Untuk 100 Tahun Indonesia: Adil Makmur Indonesia
“Indonesia merdeka haruslah membawa rakyatnya kepada hidup yang adil dan makmur. Kemerdekaan tanpa keadilan sosial tidak ada artinya.”
— Mohammad Hatta
Kalimat itu berdiri tegas dalam Pancasila, seolah menjadi bintang penuntun arah bangsa. Tetapi setelah lebih dari tujuh dekade merdeka, adil dan makmur masih sering terasa seperti janji yang jauh di ujung jalan. Indonesia berdiri dengan mimpi besar: setiap orang berhak hidup layak, hukum tegak tanpa pandang bulu, dan kesejahteraan bisa dirasakan dari Sabang sampai Merauke.
Namun kenyataan sehari-hari sering menampar kita. Rakyat kecil masih berdesakan di pasar, berebut rezeki yang sempit.

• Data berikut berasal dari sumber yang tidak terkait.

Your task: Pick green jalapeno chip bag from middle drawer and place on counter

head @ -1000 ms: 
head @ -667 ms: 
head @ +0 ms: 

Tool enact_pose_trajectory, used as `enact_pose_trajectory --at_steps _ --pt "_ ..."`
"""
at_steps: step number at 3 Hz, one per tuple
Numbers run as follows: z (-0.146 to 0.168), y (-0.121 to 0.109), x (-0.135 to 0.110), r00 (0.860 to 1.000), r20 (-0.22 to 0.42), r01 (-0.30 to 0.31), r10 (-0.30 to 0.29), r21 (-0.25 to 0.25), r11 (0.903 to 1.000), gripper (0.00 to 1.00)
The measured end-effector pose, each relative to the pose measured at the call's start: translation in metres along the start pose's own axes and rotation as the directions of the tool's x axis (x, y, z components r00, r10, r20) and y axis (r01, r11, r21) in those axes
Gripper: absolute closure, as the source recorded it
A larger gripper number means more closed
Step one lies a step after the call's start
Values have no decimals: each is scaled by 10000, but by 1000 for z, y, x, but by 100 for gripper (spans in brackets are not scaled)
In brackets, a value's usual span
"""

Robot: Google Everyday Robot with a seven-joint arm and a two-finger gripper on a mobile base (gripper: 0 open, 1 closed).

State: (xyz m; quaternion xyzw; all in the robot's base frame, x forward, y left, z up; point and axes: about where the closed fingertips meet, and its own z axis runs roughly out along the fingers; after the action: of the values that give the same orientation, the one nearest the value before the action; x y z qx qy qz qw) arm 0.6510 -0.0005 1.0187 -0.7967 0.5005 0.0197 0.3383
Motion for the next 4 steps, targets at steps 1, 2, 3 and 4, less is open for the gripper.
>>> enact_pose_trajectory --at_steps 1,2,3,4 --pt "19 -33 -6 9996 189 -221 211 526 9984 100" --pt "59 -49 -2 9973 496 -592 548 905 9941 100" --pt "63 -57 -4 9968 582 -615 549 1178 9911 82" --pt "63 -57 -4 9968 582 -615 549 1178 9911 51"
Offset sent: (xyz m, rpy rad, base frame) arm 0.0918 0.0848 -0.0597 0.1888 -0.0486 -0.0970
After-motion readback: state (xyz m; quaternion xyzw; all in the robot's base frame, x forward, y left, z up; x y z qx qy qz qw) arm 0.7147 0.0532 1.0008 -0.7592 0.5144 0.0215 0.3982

Anak-anak bangsa masih berjuang keras untuk bisa sekolah, sementara sebagian elite mempermainkan kekuasaan dengan rakus.
Apakah ini yang dimaksud para pendiri negeri ketika mereka mengucapkan kata “merdeka”?
Luka dalam Keadilan
Keadilan di negeri ini sering tumpul ke atas dan tajam ke bawah. Kasus-kasus besar korupsi bisa berlarut, penuh permainan hukum, sementara pencuri kecil di pasar bisa langsung dipenjara tanpa ampun. Ketidakadilan bukan hanya dalam hukum, tapi juga dalam ekonomi. Kekayaan negeri ini melimpah—minyak, gas, batu bara, nikel, hutan, laut—tetapi hasilnya sering tidak kembali pada rakyat.
Ironisnya, istilah adil makmur lebih sering terdengar di pidato-pidato politik ketimbang terlihat nyata di kehidupan rakyat. Adil makmur menjadi jargon, bukan kenyataan. Harapan yang Tak Pernah Padam Namun di balik luka itu, harapan selalu tumbuh. Saya melihatnya dari wajah-wajah rakyat di kampung, di Cicadas, di Sumedang, di pasar-pasar kecil, hingga di jalanan ibu kota. Mereka yang hidup dengan sederhana, jujur, dan penuh perjuangan adalah bukti bahwa bangsa ini masih memiliki energi moral yang luar biasa. Adil makmur bukan sekadar soal angka pertumbuhan ekonomi.
Ia adalah tentang rasa adil yang menyentuh batin rakyat. Ia adalah tentang kemakmuran yang tidak hanya dimiliki segelintir orang, melainkan dirasakan bersama.
Jalan Menuju Adil Makmur Indonesia bisa mencapai cita-cita itu bila berani menegakkan tiga hal:
1. Kejujuran dalam kepemimpinan. Seorang pemimpin harus bekerja, bukan hanya tampil. Pemimpin yang jujur akan menularkan kejujuran hingga ke bawah.
2. Hukum yang benar-benar adil. Tidak boleh lagi ada hukum yang tajam ke bawah dan tumpul ke atas. Keadilan hukum adalah pondasi keadilan sosial.
3. Pengelolaan kekayaan alam yang berpihak pada rakyat. Jangan gadaikan negeri ini hanya untuk investor asing atau elite lokal yang serakah.
Adil makmur bukan utopia, ia bisa diwujudkan bila bangsa ini mau kembali pada cita-cita asli: kejujuran, solidaritas, dan keberanian untuk menolak kompromi dengan ketidakadilan.
Refleksi untuk 2045 Indonesia akan memasuki usia 100 tahun pada 2045. Pertanyaannya: apakah di usia seabad itu kita masih akan berkata “adil makmur” hanya sebagai slogan?
Ataukah kita benar-benar akan hidup di negeri yang adil, makmur, dan beradab? Jawabannya ada di tangan kita hari ini.
Apa yang kita lakukan sekarang—dari cara kita bekerja, menulis, memimpin, hingga memilih jalan hidup—akan menentukan wajah Indonesia seratus tahun nanti. Saya percaya, bangsa ini masih punya peluang besar. Karena di balik semua kekelaman, selalu ada cahaya.
Kehidupan maasa lalu saya pernah mengajarkan saya, bahwa dari lorong sempit dan gelap, orang bisa tetap menyalakan pelita. Indonesia pun sama: dari luka-luka dijauhkan dan Indeonesia harus Adil Makmur. Tabik.